ActQuant — Pi 0.5 LIBERO — 4 BPW
Quantized Pi 0.5 LIBERO-finetuned checkpoint produced with the two-stage ActQuant quantization recipe.
- Stage 1 — HSIC inter-tensor bit allocation. Per-tensor sensitivity scored with the Hilbert-Schmidt Independence Criterion against ground-truth actions; greedy per-layer L² allocator assigns a quant type per tensor under a budget.
- Stage 2 — Action-Mixed Fisher (AMF) imatrix. Per-element Fisher diagonal
under the flow-matching action loss, consumed by
llama-quantizefor block-level scale optimization.
This variant uses Q3_K_M as the LLM allocator's base type (HSIC sens score),
Q4_K vision tower, and the action expert kept at fp16.
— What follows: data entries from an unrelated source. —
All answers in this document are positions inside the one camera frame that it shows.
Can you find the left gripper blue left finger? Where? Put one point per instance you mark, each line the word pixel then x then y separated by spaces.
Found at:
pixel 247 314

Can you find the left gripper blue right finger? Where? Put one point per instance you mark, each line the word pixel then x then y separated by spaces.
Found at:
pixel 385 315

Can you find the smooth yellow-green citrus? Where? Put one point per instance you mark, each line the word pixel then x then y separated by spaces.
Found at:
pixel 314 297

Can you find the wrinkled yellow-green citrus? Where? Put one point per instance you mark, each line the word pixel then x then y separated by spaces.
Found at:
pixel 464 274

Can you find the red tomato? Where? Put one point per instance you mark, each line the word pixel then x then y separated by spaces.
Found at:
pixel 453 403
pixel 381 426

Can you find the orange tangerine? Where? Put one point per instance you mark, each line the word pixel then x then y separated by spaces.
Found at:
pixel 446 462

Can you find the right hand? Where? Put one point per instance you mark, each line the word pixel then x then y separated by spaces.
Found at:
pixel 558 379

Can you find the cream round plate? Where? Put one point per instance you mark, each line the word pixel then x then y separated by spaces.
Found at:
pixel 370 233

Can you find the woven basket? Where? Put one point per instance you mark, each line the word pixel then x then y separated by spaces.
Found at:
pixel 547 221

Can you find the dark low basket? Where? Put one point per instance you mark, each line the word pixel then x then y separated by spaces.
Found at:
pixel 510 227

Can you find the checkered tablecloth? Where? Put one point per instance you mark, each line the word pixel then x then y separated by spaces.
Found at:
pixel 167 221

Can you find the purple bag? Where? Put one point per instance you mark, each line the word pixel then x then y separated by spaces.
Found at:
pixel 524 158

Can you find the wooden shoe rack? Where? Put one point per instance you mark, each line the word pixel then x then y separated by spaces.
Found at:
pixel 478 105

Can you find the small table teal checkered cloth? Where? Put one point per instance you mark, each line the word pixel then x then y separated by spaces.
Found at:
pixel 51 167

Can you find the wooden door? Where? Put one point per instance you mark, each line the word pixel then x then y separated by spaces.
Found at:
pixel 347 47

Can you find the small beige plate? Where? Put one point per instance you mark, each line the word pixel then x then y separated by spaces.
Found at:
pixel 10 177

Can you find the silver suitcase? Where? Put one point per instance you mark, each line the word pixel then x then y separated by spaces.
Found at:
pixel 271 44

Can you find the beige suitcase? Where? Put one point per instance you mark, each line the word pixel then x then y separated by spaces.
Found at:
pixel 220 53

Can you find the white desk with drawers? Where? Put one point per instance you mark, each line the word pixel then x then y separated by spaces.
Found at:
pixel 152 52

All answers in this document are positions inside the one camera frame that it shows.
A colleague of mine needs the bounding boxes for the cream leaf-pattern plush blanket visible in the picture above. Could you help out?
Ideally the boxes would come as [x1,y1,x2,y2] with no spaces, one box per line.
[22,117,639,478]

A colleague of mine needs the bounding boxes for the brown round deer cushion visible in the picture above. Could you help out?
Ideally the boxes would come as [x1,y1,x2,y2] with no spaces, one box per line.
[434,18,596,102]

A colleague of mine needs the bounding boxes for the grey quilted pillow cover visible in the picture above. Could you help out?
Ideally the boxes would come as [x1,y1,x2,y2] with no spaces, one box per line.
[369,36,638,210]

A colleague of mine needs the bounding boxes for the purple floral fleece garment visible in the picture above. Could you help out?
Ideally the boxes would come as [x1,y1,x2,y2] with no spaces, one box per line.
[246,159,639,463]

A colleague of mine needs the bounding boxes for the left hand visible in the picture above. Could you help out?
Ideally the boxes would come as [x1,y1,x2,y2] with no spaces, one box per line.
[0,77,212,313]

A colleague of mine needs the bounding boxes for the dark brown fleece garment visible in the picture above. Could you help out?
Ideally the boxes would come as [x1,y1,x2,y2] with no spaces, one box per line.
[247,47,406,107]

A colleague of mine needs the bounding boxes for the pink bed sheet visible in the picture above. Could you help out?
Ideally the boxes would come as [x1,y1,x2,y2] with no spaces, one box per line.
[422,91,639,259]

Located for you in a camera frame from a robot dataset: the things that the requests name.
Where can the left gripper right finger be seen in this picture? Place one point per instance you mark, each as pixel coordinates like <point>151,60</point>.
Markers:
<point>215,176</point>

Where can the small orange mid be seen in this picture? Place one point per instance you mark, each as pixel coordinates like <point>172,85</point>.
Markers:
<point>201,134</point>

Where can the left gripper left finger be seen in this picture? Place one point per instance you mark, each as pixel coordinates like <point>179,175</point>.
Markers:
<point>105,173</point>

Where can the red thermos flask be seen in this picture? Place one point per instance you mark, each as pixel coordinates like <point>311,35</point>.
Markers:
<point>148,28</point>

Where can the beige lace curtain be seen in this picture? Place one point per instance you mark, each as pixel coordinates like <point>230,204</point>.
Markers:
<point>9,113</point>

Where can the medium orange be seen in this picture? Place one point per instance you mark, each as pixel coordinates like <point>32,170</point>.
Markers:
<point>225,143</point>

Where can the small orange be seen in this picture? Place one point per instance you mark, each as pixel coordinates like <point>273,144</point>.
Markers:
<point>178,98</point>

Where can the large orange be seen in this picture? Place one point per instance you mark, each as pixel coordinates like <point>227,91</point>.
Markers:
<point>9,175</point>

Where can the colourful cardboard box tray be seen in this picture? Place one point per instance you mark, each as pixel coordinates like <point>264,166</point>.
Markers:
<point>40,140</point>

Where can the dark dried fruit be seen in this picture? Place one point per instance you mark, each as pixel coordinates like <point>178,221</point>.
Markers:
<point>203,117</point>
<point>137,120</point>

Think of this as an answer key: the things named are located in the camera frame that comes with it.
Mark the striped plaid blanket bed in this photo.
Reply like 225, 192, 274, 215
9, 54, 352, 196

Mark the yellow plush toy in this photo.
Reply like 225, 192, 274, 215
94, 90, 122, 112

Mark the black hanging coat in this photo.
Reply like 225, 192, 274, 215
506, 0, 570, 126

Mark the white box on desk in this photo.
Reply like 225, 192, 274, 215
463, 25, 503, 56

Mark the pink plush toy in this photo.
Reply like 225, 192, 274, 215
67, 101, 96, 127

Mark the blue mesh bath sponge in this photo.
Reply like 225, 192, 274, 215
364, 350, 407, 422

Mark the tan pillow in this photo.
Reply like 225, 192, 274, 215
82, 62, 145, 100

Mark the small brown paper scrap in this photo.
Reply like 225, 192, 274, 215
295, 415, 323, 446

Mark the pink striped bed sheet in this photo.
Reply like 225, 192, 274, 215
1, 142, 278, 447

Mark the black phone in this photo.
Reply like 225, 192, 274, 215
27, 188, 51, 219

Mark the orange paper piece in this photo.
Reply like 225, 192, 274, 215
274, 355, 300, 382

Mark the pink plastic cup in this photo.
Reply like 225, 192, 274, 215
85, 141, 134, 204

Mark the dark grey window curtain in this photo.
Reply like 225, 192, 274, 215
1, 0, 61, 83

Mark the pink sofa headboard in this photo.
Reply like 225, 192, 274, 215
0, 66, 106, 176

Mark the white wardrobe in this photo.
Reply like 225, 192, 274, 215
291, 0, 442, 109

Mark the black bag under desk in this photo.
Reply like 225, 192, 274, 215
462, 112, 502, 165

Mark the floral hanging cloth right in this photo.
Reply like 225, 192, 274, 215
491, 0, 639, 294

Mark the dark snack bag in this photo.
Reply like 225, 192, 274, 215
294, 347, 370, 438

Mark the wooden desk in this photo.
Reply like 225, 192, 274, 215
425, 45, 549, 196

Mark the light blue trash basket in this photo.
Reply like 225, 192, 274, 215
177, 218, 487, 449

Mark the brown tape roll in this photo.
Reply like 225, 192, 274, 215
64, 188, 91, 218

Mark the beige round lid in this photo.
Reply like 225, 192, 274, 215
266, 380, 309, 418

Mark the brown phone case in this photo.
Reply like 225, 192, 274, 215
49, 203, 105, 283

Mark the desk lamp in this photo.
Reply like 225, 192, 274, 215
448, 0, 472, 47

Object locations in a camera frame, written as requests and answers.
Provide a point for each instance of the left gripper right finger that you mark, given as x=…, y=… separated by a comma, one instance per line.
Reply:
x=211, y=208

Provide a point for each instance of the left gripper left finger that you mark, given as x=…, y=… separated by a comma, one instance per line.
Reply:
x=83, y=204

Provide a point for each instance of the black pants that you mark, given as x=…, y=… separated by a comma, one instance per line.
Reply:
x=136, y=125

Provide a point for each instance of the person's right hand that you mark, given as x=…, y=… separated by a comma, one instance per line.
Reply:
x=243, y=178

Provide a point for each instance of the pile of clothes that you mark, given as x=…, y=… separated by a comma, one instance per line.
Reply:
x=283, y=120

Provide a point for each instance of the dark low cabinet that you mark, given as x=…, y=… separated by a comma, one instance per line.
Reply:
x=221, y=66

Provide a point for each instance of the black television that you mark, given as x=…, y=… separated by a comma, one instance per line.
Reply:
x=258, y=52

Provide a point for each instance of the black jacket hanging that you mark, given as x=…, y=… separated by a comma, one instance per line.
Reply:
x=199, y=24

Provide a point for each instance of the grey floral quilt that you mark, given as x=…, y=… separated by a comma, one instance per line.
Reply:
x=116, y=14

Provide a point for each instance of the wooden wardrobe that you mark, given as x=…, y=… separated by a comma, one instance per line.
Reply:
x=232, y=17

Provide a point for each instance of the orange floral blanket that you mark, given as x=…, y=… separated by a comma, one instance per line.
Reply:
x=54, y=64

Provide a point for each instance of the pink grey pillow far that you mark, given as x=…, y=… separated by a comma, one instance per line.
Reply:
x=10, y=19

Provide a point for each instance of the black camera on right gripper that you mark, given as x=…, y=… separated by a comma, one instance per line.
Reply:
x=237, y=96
This checkpoint is the highest-accuracy sub-4-bit ActQuant point in the ActQuant paper.
Bits-per-weight breakdown
| Section | BPW |
|---|---|
| Vision (SigLIP, Q4_K) | 4.61 |
| LLM transformer blocks (Q3_K_M base, selective HSIC upgrades) | 3.82 |
| Vision + LLM blocks (paper headline) | 3.97 ≈ 4 BPW |
| Token embedding (Q8_0) | 8.50 |
| Action expert / flow head (fp16) | 16.00 |
The headline BPW excludes the embedding and action-expert tensors, following standard quantization-paper convention: those tensors are not the target of ActQuant's block-wise allocation.
LIBERO closed-loop results
Aggregate success rate across all four LIBERO suites, 500 trials per suite
(2 000 total), evaluated through the C++/GGML runtime via the pi05.so
pybind11 binding (same code path that runs at deployment):
| Suite | Success rate |
|---|---|
libero_spatial |
98.4 % |
libero_object |
99.4 % |
libero_goal |
96.8 % |
libero_10 (long horizon) |
91.8 % |
| Aggregate | 96.6 % |
Files
| File | Purpose |
|---|---|
pi05.gguf |
Merged vision + LLM + action-expert GGUF (the deployable artifact) |
tokenizer.model |
PaliGemma SentencePiece tokenizer |
norm_stats.json |
LIBERO action-quantile normalization stats |
Run LIBERO evaluation
huggingface-cli download NU-World-Model-Embodied-AI/ActQuant-Pi05-LIBERO-4bpw \
--local-dir /path/to/eval_dir
# From the ActQuant build tree (build_openpi/) — see paper repo:
cd /path/to/ActQuant
for suite in libero_spatial libero_object libero_goal libero_10; do
bash tools/pi0.5/run_libero_eval.sh "$suite" 50 5 8 8000 /path/to/eval_dir
done
Reproduce this exact checkpoint
# Stage 0 — Export the LIBERO-finetuned bf16 Pi 0.5 to GGUF
# (vision Q4_K + everything else preserved)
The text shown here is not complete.